New offerings from a Missourian, 2 theologians
I am in the middle of packing up my family in preparation for a move to Kentucky. In the nearly eight years I have been back in Missouri, we have gained two more sons (and a baby due in September), mountains of memories, a score of new friends in our church and Missouri Baptist life, and…books. Lots of books.
Are you reading more now than you were a year ago? In addition to continual consumption of God’s Word, are you putting new thoughts and ideas into your head from trusted authors? We cannot lead our families and flocks where we have not ourselves been – life experience and living books provide us with fresh wisdom for future ministry.
Not every book has been packed away yet, for I had to keep a few out for the reviews due while I am moving. Let me toss out on the table these three gems for your consideration.
First, a book by Missourian Vicky Hartzler provides a wealth of first-hand information for Christians on how to run for elected office. It is called, Running God’s Way: Step by Step To a Successful Political Campaign. Hartzler herself served as a Missouri State Representative for three terms and served as spokesperson for the Coalition to Protect Marriage.

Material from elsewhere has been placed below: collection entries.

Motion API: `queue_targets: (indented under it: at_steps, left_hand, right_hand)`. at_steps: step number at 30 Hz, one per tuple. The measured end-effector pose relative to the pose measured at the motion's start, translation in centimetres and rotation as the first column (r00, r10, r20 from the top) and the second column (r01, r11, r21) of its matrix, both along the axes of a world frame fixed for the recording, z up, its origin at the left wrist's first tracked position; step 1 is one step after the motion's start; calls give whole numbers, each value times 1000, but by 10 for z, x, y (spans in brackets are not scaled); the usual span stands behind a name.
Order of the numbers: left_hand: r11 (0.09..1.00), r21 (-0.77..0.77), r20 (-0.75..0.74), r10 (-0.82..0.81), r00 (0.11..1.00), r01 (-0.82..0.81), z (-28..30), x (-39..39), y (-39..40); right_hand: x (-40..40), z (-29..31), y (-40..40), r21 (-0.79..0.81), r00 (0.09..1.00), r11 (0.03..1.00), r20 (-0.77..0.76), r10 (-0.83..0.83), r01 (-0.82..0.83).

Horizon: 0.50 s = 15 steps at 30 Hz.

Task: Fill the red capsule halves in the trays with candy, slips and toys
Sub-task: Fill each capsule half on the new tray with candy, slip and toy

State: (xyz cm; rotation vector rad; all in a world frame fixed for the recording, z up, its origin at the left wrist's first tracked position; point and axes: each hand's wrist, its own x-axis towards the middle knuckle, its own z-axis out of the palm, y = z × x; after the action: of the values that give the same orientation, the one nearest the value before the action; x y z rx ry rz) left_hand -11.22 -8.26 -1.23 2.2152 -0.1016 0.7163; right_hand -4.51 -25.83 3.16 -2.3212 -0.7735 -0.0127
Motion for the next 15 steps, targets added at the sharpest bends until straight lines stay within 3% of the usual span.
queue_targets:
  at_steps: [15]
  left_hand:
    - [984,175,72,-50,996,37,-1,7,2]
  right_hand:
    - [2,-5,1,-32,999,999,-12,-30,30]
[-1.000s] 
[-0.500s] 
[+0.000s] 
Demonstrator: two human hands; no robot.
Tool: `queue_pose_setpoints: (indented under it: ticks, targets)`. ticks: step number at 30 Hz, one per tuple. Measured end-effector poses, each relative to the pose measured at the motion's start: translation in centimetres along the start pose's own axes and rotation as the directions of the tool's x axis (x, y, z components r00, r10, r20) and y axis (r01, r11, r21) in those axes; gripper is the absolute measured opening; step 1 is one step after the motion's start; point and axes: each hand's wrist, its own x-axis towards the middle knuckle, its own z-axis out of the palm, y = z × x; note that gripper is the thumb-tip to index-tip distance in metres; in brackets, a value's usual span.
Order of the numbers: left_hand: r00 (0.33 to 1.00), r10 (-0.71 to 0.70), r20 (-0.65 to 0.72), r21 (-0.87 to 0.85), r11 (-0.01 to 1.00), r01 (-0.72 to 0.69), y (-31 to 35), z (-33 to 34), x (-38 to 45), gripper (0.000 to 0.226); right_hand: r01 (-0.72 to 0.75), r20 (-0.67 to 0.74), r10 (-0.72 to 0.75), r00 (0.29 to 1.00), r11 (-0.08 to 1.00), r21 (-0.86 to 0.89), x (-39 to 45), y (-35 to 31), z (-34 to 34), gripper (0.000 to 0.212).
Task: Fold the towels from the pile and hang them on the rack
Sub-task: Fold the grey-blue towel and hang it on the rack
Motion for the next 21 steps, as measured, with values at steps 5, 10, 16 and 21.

This book contains practical information on how to raise money, deliver memorable speeches, write a winning campaign plan, and gather enthusiastic volunteers. It comes with endorsements from U.S. Rep. Todd Akin (R) and former Sen. Jim Talent, and even includes campaign material from our own Missouri Baptist and State Rep. Brian Baker (R-Belton). One thing to remember when considering this book is that it is also useful for political campaigning for issues, such as pro-life and pro-family petitions and amendments.
The second book, The Courage to Be Protestant: Truth-lovers, Marketers, and Emergents in the Postmodern World, comes from the pen of theologian David Wells. It is a capstone book to his four earlier works tracing the decline of theological conviction and teaching within evangelicalism. Wells argues that historic, classical evangelicalism is at risk by those who eschew doctrinal seriousness.
In contrast to those who seem driven by the vision of non-churched people as consumers, Wells would have us return to a confidence in the sovereignty of God who will grow His church to His glory. He says, “The church is not a business, not an experiment, not a product to be sold. It is an outpost of the kingdom, a sign of things to come in Christ’s sovereign rule, which is now hidden but will be made open and public. Then all the world will bow before Him in recognition of who He is.”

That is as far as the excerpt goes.